Federal employee Jason Ullner portrays federal workers as victims in today’s Washington Post.
It seems that all I hear these days are the once and future leaders of our country tripping over themselves to denigrate the work we do. I’m tired of it, and I’m fed up.
Mr. Ullner complains that he endures long hours, high stress, pay freezes, and (supposedly) lower pay than he would receive in the private sector. “I have sacrificed,” he says. Ullner concludes: “So to all our politicians, I implore you: Stop using the government workforce as a political football. Just stop.”
Good grief! Doesn’t he think that private-sector workers have long hours, high stress, and pay freezes? Doesn’t he know that private-sector workers get sacked, lose their jobs when their companies go belly up, and suffer pay cuts during recessions?
The recent “sacrifice” of federal civilian workers includes a temporary pay freeze during the worst recession since World War II, and changes that require new hires to pay a bit more for their pension plans. That treatment is apparently so barbaric that it is driving Mr. Ullner to despair, and driving federal unions to claim an “outrageous injustice.”
I receive emails occasionally from federal workers who have different views than those of Jason Ullner. I received this note on Friday:
I am employee for the Department of Veterans Affairs. As federal employee I feel extremely fortunate to have a job … I care about the future of this country and I am disturbed by the waste and misuse of taxpayers’ money that I see daily as a federal employee. My issue is that the common sense factor has been taken out of the veterans claims process, and the amounts of money being paid to veterans for conditions that have nothing whatsoever to do with a veterans military service.
I have heard about this problem before. Apparently, the taxpayer costs of unjustified health and disability payments to veterans are rising rapidly. To highlight such problems is not to “denigrate” anybody, but to explore whether we can make reforms to reduce the government’s huge overspending problem.

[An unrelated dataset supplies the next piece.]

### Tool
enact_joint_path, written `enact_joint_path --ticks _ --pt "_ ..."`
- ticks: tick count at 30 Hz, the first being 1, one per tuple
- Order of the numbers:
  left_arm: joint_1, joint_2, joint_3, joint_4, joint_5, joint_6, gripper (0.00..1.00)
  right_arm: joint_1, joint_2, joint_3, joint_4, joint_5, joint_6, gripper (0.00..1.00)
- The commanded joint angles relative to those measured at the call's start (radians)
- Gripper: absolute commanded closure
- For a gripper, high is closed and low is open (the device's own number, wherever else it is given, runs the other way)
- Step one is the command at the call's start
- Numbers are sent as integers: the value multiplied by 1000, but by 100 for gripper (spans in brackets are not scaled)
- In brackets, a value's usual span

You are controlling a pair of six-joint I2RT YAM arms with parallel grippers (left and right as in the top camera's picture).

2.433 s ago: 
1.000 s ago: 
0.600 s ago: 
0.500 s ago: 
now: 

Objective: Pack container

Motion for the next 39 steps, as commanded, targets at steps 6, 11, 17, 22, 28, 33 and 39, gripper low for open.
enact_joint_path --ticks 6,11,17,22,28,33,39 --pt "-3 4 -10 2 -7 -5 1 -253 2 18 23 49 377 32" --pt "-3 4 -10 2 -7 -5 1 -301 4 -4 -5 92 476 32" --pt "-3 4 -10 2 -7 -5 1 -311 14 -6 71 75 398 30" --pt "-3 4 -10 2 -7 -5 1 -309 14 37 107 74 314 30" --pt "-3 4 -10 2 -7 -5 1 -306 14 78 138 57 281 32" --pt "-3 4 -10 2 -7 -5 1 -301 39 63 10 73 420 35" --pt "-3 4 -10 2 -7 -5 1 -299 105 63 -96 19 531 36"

A few weeks ago, I received a series of emails from an employee at the Bureau of Indian Affairs, which came in response to my recent article on that agency. This employee was deeply concerned about poverty on Indian reservations, but he was also outraged at the dysfunction, misspending, and nepotism he has found at the BIA. Here are a few of his comments:
I started to discover that the nepotism at the BIA in D.C. is out of control. There is a custom of parents getting their children jobs in the BIA and they have twisted loyalties to each other that span generations … It is so easy to turn a blind eye [to bad behavior] by a family member… A lot of the decisions the BIA has made have been based on these family connections that have allowed corruption to exist.

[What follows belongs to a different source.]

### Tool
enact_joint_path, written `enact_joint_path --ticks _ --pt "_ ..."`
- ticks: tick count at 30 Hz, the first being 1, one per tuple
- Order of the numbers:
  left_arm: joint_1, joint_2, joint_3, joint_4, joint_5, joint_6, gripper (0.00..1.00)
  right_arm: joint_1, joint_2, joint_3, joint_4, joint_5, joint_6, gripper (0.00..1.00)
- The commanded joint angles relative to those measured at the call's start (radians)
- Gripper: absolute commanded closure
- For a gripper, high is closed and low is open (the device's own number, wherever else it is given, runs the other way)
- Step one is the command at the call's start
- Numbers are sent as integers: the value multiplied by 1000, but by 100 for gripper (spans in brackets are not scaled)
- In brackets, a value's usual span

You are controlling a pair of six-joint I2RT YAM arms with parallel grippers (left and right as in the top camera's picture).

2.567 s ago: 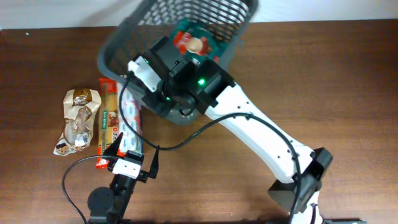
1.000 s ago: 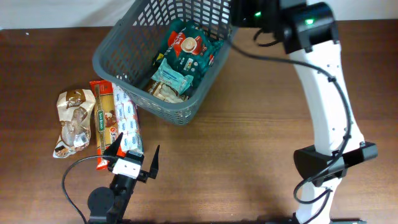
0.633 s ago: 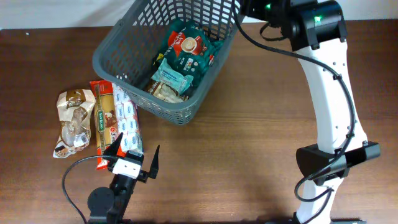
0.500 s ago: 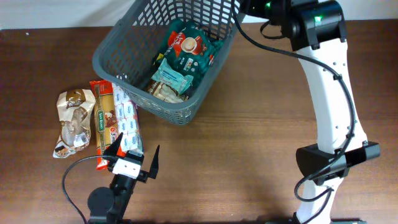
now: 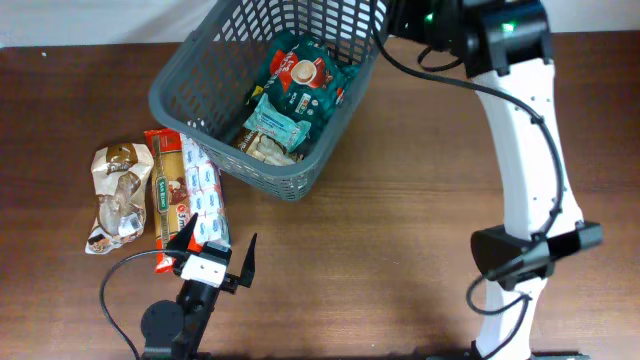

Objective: Pack container

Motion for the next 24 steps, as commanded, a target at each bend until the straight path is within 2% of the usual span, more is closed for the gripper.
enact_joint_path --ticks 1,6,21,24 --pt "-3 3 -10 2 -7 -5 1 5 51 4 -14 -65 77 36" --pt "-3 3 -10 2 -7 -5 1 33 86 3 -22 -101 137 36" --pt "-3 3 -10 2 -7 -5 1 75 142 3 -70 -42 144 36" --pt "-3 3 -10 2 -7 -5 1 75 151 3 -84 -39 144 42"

You have urban Indians who have never lived on a reservation who use their ethnicity to claim entitlement to their jobs and could care less about improving conditions on the reservations.
The Inspector General investigates and reports to the BIA leadership, which in turn stalls on doing anything about the corruption and turns a blind eye.
Many of the top people in the BIA have gotten their positions based on favoritism or nepotism and are not qualified for their jobs.
The way it works in the BIA is that you put in the years and you get promoted. The other way is you use your family connections to get the next promotion. I wish I had the power to fire unqualified, incompetent employees, and I would [only] have to hire about 1/2 of the employees of the whole agency…
In the WaPo today, Jason Ullner says of federal workers: “We don’t do our jobs for glory, or money or power. We do them — and do them well — because we take pride in our work and pride in representing the United States of America.”
That’s all very nice, but wrapping oneself in the flag doesn’t do anything to solve the ongoing dysfunction in many government agencies, nor does it help solve the government’s huge financial problems.